Barroso, Lagarde, Merkel et quelques autres acolytes (dont Mou Ier qui aimerait tant que des entreprises
françaises mettent la main sur les entreprises publiques de distribution d’eau !) sont en train de réaliser les rêves les plus fous de la finance internationale : dépecer l’économie
grecque pour la livrer, à bas coût, aux enchérisseurs privés les plus offrants.
En ce sens, la Grèce est un laboratoire car d’autres pays suivront. Dans ce pays, on peut aujourd’hui
s’acheter un port, une plage, un réseau ferroviaire, un stade de football pour une bouchée de pain. On peut surtout utiliser les services d’une classe ouvrière aux abois, au sein de laquelle les
smicards – privilégiés par rapport à beaucoup d’autres – perçoivent 580 euros brut par mois.

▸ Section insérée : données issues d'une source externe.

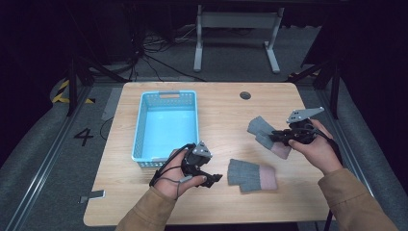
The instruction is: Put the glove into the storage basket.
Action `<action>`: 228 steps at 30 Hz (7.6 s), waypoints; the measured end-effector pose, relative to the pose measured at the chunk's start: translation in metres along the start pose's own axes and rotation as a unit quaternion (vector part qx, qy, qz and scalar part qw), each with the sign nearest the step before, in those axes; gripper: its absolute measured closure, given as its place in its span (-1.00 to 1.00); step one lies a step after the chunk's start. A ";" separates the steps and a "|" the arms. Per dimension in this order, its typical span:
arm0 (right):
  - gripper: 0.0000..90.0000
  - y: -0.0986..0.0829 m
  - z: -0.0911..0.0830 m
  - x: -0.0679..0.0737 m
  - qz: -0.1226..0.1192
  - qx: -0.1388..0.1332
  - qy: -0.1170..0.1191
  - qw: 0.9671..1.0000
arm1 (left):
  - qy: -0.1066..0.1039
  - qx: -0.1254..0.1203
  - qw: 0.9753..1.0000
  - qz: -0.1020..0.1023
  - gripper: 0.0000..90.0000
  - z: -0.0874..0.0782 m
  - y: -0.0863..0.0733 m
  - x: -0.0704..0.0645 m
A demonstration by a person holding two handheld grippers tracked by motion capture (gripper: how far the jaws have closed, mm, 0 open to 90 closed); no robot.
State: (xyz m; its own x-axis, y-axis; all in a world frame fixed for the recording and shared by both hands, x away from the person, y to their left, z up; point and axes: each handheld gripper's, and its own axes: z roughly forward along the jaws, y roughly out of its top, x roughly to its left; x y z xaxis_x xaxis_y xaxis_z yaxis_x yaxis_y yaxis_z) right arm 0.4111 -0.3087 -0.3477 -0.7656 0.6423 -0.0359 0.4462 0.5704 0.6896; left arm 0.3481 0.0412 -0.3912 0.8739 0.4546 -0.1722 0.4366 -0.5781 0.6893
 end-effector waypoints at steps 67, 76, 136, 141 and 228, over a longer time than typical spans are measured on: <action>0.77 -0.047 0.036 0.070 -0.142 0.023 0.116 0.983 | 0.028 -0.022 0.999 0.009 -0.46 -0.001 0.004 -0.003; 0.77 -0.048 0.044 0.075 -0.150 0.032 0.127 0.980 | 0.004 -0.021 1.000 0.018 -0.24 0.001 0.004 -0.002; 0.52 -0.084 -0.002 0.023 -0.050 0.045 0.025 0.997 | -0.032 0.051 0.998 0.027 0.34 0.043 -0.002 -0.011; 0.52 -0.092 -0.001 0.017 -0.040 0.058 0.021 0.997 | -0.034 0.054 0.998 0.027 0.34 0.051 -0.004 -0.011; 0.53 -0.094 0.009 0.014 -0.033 0.042 -0.006 0.999 | -0.001 0.042 0.998 0.046 0.07 0.057 0.013 -0.032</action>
State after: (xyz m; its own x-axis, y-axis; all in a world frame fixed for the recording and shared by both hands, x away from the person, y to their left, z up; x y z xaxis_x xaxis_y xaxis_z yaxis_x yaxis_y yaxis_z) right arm 0.3629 -0.3489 -0.4190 -0.7893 0.6076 -0.0884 0.4323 0.6521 0.6229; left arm 0.3382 -0.0202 -0.4168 0.9120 0.3945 -0.1125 0.3700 -0.6726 0.6409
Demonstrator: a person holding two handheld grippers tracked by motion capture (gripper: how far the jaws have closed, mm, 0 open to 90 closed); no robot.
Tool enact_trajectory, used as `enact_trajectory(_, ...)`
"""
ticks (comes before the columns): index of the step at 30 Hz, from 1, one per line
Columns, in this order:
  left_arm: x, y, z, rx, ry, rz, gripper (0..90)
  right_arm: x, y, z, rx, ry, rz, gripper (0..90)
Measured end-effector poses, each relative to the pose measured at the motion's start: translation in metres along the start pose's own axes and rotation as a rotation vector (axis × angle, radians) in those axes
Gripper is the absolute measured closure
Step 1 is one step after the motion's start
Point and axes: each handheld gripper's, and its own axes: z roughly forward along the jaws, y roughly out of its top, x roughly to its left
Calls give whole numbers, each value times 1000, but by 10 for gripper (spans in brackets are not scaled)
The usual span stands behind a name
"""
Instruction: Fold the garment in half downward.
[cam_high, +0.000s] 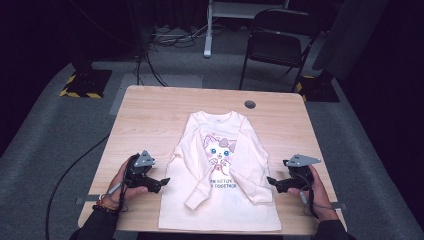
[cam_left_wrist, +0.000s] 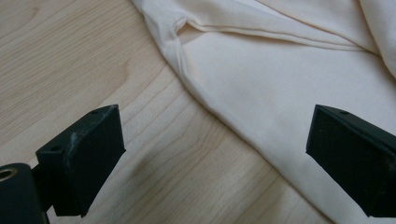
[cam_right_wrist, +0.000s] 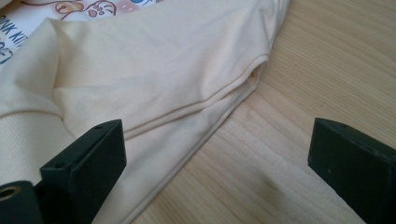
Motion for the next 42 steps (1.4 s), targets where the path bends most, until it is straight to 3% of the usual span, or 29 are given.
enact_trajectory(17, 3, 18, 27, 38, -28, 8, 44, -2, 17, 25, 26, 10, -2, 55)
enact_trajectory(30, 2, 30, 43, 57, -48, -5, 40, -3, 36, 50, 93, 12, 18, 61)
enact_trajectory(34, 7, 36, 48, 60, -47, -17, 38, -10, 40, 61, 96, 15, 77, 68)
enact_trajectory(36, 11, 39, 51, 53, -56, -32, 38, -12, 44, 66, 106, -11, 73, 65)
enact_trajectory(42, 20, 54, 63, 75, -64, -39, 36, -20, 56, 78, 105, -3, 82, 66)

Je reproduis ici de larges extraits d’un article publié par Mediapart sous la signature d’Amélie
Poinssot.
Augmentation des tarifs et baisse de la qualité des services : pour les opposants à la
privatisation des compagnies de distribution d'eau de la métropole athénienne (EUDAP) et de Thessalonique, la deuxième ville du pays (EUATH), le constat est clair. « L'eau est un bien
public, ce n'est pas une marchandise », martèle Maria Kanellopoulou, membre du mouvement Save Greek Water. Cette musicienne fait partie des
fondateurs du mouvement, créé l'été dernier, pour s'opposer au chantier de privatisation des deux sociétés.
[…] Las, les acteurs du dossier passeront probablement outre. Ils ont le champ libre :
l'ensemble des privatisations a été confié en 2011 à une structure ad hoc, le Taiped – le Fonds de valorisation du patrimoine de l'État grec.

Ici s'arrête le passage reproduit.